## [WHAT IS EXPECTED]
When you reach the line that contains "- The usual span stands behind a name" in the data below, copy it and every line after it exactly, adding nothing.

## [PROVIDED MATERIAL]
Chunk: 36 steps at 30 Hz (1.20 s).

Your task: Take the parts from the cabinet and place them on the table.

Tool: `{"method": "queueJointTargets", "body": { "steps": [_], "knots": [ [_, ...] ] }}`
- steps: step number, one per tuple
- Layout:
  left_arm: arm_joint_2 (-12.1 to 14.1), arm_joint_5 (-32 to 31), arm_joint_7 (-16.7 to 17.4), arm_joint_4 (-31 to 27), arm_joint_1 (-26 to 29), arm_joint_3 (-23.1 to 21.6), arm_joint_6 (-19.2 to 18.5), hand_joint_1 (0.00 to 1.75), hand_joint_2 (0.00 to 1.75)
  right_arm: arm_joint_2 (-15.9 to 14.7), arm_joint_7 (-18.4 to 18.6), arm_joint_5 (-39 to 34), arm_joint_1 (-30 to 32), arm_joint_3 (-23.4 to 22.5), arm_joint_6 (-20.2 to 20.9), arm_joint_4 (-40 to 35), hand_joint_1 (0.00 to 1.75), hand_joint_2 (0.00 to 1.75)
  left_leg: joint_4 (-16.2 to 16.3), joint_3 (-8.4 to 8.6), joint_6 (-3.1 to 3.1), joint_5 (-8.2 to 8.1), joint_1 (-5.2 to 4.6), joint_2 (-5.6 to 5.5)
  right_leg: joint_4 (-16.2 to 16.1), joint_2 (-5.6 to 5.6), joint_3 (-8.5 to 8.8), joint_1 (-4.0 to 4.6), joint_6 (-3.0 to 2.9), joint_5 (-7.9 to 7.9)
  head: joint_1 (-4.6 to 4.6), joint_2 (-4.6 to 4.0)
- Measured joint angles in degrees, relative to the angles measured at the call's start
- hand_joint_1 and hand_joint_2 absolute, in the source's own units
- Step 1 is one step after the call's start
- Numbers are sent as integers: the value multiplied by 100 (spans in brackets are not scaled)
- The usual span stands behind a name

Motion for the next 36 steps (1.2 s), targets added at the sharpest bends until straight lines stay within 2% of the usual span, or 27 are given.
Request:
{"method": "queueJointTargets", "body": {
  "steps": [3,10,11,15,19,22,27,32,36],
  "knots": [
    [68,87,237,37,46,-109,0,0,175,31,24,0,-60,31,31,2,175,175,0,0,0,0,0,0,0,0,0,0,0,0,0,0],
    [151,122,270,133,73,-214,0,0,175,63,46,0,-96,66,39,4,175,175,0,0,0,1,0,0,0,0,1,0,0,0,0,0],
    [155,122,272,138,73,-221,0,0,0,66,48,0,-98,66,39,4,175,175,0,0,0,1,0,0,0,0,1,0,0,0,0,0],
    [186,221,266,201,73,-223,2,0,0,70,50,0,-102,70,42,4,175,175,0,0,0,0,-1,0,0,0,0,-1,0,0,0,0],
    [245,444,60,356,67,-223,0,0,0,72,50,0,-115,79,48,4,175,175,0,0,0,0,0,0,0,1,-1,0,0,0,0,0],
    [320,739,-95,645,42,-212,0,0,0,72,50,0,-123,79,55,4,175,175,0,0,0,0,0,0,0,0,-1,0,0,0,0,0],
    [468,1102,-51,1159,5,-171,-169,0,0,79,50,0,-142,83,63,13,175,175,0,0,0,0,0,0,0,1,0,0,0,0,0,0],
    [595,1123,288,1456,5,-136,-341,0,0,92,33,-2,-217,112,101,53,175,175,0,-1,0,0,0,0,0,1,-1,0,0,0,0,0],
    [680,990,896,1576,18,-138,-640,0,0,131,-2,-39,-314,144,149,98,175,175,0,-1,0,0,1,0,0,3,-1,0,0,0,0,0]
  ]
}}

## [ANSWER SECTION]
- The usual span stands behind a name

Motion for the next 36 steps (1.2 s), targets added at the sharpest bends until straight lines stay within 2% of the usual span, or 27 are given.
Request:
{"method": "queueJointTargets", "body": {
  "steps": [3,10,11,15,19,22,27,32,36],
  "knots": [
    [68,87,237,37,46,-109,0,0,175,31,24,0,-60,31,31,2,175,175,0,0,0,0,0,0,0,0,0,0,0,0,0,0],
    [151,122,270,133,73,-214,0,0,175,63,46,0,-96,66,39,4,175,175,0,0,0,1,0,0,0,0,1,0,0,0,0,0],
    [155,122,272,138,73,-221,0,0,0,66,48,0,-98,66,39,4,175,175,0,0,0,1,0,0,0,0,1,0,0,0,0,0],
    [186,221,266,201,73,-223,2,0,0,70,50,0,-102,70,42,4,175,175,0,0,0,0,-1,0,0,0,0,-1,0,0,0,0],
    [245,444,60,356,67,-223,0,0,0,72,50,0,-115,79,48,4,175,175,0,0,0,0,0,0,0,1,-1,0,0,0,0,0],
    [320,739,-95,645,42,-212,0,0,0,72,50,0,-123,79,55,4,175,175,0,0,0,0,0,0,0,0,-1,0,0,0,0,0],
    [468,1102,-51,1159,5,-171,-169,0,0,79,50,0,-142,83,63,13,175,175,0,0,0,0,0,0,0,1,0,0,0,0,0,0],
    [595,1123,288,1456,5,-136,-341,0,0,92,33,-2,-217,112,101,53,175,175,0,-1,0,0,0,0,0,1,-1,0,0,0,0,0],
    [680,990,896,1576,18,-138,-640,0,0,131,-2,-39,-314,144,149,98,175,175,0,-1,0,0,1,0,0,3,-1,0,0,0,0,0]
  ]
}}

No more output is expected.